We’re here, in part, because of Victoria’s former premier Daniel Andrews: “Dan” to his supporters, “Dictator Dan” to his detractors, and “Dandrews” to his more ambivalent constituents. In September 2023, days before he retired from politics, Andrews announced via a televised press conference—the hard hat and high-vis stayed firmly on during the segment—that all 44 of Melbourne’s public housing towers would be knocked down and rebuilt. “Our [towers] are old, they are out of date, they are crumbling, they need to go,” he intoned, laying nasal emphasis every few syllables. This is how most residents learned about the fate of their homes. Berih is representing 479 households from North Melbourne and Flemington in a class action brought against the State of Victoria, the Minister for Housing, and Homes Victoria, the government body that oversees public housing in Victoria. The tenants have argued that the State failed to consult them on the decision and that their human rights were overlooked throughout the process.

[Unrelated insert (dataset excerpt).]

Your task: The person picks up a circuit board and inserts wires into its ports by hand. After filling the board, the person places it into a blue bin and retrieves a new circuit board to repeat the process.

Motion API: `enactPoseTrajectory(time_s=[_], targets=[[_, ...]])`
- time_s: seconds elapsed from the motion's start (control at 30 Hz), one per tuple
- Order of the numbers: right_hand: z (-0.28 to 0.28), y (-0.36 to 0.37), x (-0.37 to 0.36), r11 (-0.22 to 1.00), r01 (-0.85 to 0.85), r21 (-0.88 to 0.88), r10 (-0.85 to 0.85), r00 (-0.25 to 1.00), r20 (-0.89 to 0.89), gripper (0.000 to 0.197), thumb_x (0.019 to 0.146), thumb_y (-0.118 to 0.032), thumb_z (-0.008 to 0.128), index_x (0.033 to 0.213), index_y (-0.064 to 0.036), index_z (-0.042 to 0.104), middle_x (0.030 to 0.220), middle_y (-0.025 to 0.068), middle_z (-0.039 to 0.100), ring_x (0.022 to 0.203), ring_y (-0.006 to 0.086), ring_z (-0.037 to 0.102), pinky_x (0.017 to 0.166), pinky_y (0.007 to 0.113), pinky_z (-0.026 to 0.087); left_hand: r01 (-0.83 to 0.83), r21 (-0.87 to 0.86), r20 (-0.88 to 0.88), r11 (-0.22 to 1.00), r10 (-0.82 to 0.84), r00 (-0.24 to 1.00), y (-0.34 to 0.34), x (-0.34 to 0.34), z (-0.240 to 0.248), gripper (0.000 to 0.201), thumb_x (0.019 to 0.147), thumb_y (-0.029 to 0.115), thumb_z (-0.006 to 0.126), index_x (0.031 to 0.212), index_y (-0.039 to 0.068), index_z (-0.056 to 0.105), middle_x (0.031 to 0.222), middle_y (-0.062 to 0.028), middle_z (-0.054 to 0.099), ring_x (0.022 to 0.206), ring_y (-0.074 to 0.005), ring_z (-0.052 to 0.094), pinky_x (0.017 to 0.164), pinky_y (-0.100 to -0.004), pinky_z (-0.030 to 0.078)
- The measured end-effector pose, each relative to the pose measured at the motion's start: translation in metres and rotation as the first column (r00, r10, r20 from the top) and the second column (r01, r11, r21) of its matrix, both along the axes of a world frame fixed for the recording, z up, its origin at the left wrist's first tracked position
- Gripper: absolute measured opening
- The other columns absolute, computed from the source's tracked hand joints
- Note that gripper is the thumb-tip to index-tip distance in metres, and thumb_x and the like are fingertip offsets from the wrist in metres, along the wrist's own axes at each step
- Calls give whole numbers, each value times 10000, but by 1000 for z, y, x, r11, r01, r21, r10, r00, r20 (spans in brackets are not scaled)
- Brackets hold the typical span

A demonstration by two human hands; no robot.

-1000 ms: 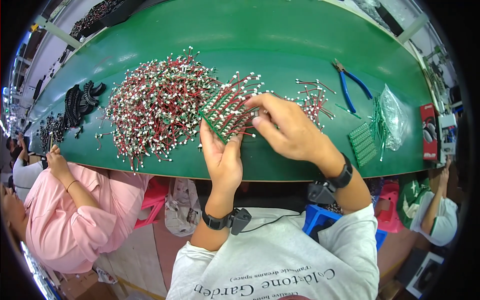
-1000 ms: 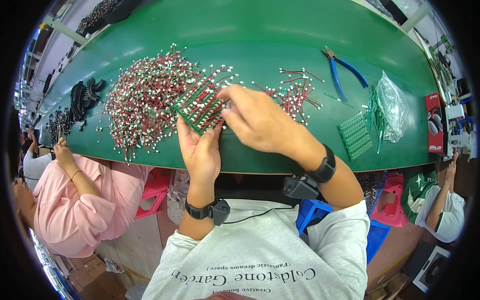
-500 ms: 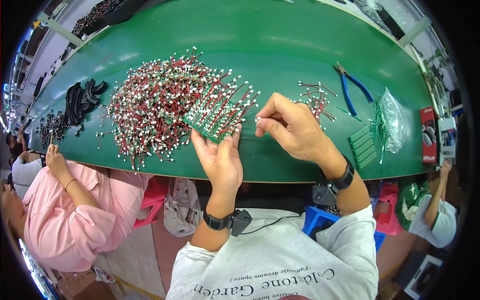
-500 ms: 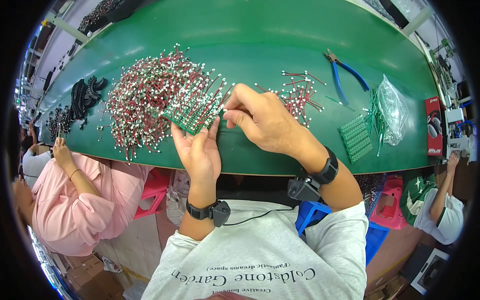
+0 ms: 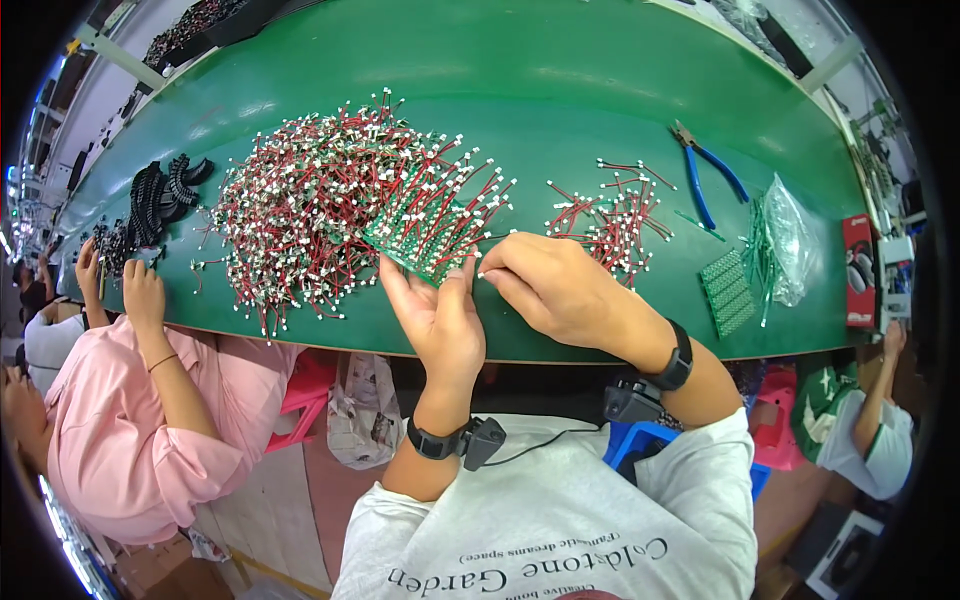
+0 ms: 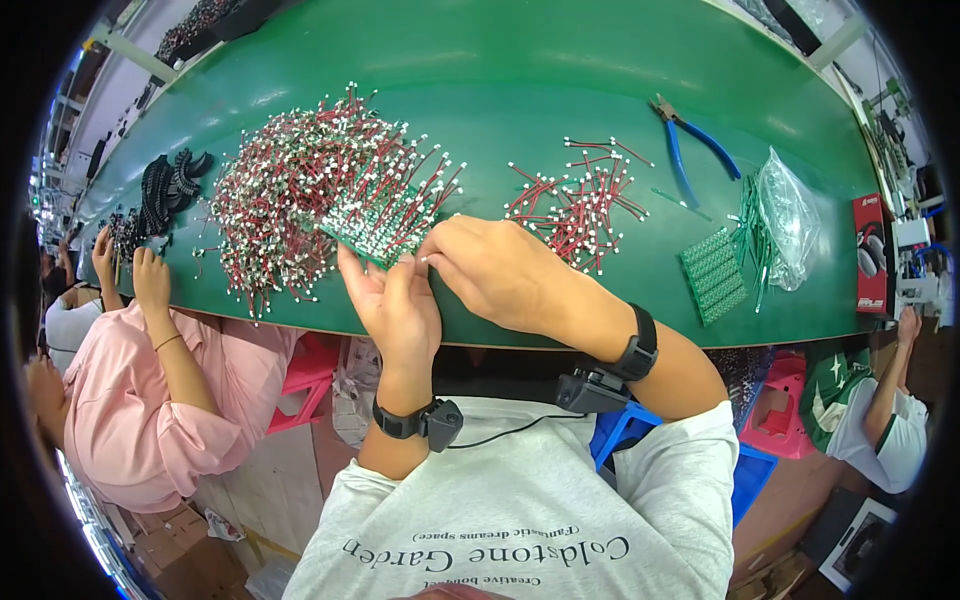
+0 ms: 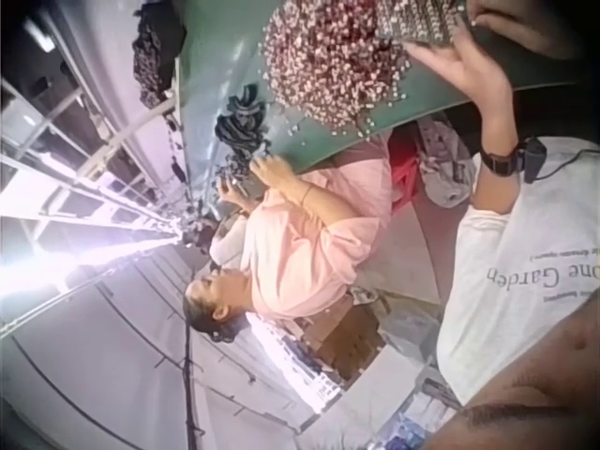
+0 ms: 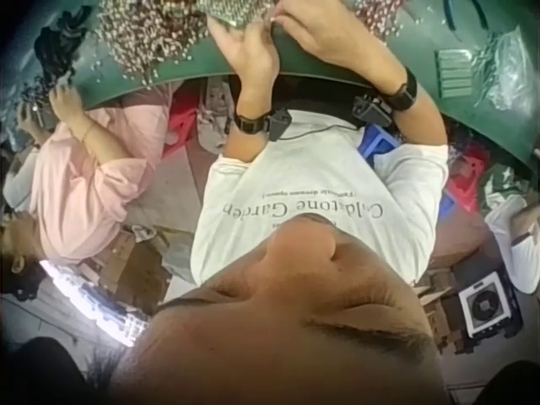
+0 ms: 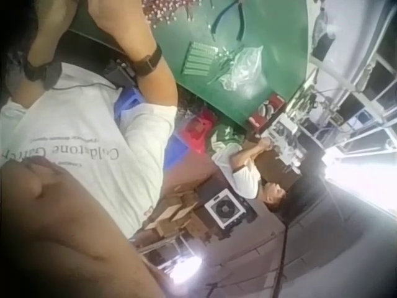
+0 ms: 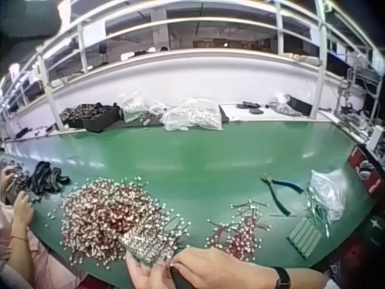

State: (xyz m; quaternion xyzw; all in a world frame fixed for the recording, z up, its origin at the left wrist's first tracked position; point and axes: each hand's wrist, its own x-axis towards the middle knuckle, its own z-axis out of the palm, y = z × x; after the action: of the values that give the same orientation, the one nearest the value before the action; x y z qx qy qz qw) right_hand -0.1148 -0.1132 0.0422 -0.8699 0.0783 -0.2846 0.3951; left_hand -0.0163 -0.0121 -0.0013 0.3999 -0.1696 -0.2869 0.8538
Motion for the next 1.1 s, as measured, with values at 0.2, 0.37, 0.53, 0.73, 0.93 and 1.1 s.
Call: enactPoseTrajectory(time_s=[0.2,0.37,0.53,0.73,0.93,1.1], targets=[[-13,2,3,980,50,-193,-77,987,-138,105,865,-74,637,922,-16,572,747,163,590,676,369,615,565,452,480,8,5,36,1000,-8,999,0,-2,-1,745,855,-167,413,1503,60,123,1383,-163,410,1180,-244,536,1004,-412,489],[-21,-3,5,979,84,-184,-109,985,-131,115,854,-56,617,951,-5,584,778,184,618,681,380,619,578,457,490,6,8,93,1000,-7,996,-1,-4,-1,745,861,-160,419,1508,34,105,1409,-167,380,1247,-246,479,1036,-425,452],[-24,-7,8,993,60,-99,-72,989,-130,139,832,-33,597,961,21,600,807,211,633,728,406,625,631,466,500,-17,40,232,999,7,973,-1,-6,-7,737,857,-150,426,1505,-7,105,1429,-170,348,1286,-233,424,1058,-389,398],[-25,-7,9,997,71,-42,-76,988,-131,135,832,-33,594,951,28,614,831,221,647,756,414,631,653,465,507,-22,102,365,995,-17,931,-1,-8,-6,716,858,-138,424,1495,-44,111,1416,-177,356,1270,-223,430,1069,-356,356],[-26,-7,8,990,109,-89,-122,979,-164,131,826,-37,604,943,21,613,820,207,649,747,409,630,649,464,510,1,147,393,989,-60,917,1,-9,-4,698,875,-135,413,1493,-53,101,1411,-177,362,1262,-222,440,1074,-350,351],[-16,-7,3,973,59,-222,-110,968,-224,95,809,-31,618,884,22,596,781,189,635,707,399,623,631,466,507,30,161,520,986,-111,847,0,-12,-2,629,904,-117,397,1483,-58,159,1362,-186,459,1235,-218,490,1053,-330,372]])
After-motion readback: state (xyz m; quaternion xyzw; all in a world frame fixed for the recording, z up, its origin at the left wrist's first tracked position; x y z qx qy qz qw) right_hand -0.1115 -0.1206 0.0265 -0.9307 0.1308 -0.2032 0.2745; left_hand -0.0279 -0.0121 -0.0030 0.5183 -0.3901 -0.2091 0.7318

They want the slated demolition reviewed, this time with proper consultation. As part of this, they want other options besides demolition—including upgrading the existing buildings, which experts have argued is not only feasible but cheaper, less disruptive, and more environmentally friendly—considered publicly and transparently. Today, we’re going to learn the outcome of the 14 month-long case.
I take a seat in Courtroom 3. It’s a small room that resembles a church, all honeyed wood and long pews, several of which are taken up by public housing residents. At the front, the lawyers sit around a large rectangular table. Half of them have their backs to the bench, facing their fellow lawyers instead, as though they’re breaking bread at a dinner table. When Justice Melinda Richards emerges we all stand up. Then many of us perform uncertain, pogo-ing half-squats, pre-empting the command to sit, before we’re given the official instruction.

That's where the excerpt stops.